Wednesday, December 13, 2006

Big money to be made off global warming

An article in The New York Times by Steve Lohr entitled "The Cost of an Overheated Planet" is an interesting overview of the economics of global warming, or at least the economics of attempting to avert and reverse global warming. It certainly talks a lot about "costs", but if you read the article carefully, it is really simply a catalog of all the vested interest groups that serve to benefit significantly from pursuing anti-warming policies. Nuclear power, researchers, venture capitalists, accounting firms, consultants, politicians, policy analysts, big business, and on and on. The only people who won't gain financially are... yes, you guessed it... innocent consumers. In other words, business as usual. Global warming and climate change are primarily tools for obtaining and manipulating power and money. Any benefit that might accrue to the environment will be somewhat incidental.

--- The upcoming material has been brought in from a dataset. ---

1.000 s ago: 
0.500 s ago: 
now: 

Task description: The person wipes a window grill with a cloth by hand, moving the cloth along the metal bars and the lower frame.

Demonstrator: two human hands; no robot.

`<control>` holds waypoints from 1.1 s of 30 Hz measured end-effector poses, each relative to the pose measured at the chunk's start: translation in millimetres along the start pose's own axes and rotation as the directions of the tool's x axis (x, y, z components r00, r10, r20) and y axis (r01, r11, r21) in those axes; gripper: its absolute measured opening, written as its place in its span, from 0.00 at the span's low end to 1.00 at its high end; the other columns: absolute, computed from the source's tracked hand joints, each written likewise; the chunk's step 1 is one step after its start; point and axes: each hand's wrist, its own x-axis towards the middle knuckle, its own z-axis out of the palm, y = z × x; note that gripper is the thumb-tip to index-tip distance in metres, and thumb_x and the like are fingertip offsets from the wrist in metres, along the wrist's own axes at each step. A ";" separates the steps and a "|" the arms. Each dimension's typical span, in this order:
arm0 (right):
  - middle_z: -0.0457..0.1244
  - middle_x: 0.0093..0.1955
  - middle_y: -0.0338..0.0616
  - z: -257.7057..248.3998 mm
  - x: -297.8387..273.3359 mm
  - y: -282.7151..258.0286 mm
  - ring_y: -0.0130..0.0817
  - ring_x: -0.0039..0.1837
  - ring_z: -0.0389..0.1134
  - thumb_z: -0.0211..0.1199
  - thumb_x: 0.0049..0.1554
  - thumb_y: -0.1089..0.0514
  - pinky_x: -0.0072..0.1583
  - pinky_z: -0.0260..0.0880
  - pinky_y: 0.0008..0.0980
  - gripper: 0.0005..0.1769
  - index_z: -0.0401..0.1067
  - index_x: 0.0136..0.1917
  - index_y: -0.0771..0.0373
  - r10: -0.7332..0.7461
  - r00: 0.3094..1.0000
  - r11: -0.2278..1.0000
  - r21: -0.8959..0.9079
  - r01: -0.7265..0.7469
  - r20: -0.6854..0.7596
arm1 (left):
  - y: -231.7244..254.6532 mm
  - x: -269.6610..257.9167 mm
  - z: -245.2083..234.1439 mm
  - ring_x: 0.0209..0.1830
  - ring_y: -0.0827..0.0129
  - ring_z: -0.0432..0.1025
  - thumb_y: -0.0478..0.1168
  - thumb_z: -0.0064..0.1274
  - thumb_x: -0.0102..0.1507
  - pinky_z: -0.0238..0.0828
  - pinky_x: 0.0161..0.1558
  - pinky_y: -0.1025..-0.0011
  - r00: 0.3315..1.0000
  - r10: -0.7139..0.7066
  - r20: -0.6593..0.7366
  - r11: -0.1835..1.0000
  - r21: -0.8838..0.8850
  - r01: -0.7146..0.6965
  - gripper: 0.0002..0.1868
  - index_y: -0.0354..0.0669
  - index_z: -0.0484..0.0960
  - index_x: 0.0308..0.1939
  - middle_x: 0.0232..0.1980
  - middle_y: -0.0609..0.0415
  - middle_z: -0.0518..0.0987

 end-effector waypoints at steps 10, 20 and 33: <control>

Virtually every paragraph of the article contained some point that I have an isue with, but I'll spare you a full recitation. Here's one:

Yet it is increasingly clear that there is a considerable cost to carbon dioxide emissions, especially to future generations, as climate specialists warn of declines in farm output in poor tropical countries, fiercer hurricanes and coastal floods that could make many people refugees.

I'm sorry, but speaking of costs to "future generations" in the present tense is simply absurd. Anybody who so boldly assumes that the state of the world in the future, especially decades from now, is a locked-in near-certainty, is truly trying to pull a fast one on you, especially when they are nominally a "reporter" who is supposed to focus on facts and not gazing into crystal balls.

If it is "increasingly clear", then doesn't that imply that it isn't quite so clear now? What isn't clear now? What wasn't clear a year ago? What wasn't clear when Al Gore starred in his movie? How shaky is the current modeling of global warming and climate change and their effects.

If "climate specialists warn" of various calamities, are they warning of a certainty, a strong possibility, a likelihood, a moderate possibility, a modest possibility, a slim possibility, or what? If an absolute near-certainty, do they really have the science to back up that assertion? If not an absolute near-certainty, that what probability, and do they really have the science to back up that assertion? And remember, we are talking about the future, many years from now. Even without putting some grand scheme into action, how many factors could change and in what ways over the next few decades.

Haven't we been here before, many times in the history of mankind? Every few decades, a kind of fear seems to grip segments of society and gets projected into the future, projecting a dark and ominous disaster. But then, as the years go by, society, technology, science, and patterns of thinking evolve and the fear begins to die down. Problems that do actually crop up are readily solvable or incent innovators and entrepreneurs to come up with novel solutions that can be readily and economically applied to the real problems at hand.

I have no doubt that the environment will be reasonable "clean" fifty years from now, and maybe even cleaner a hundred years from now. All without some humongous crash program that distorts virtually every segment of society.

There are already a myriad of incentives in place to evolve towards cleaner energy and a cleaner environment. There simply is no good reason to add many layers of unnecessary bureaucracy to our current social systems. The path into the future won't be as smooth as some people would like, but it will get us there.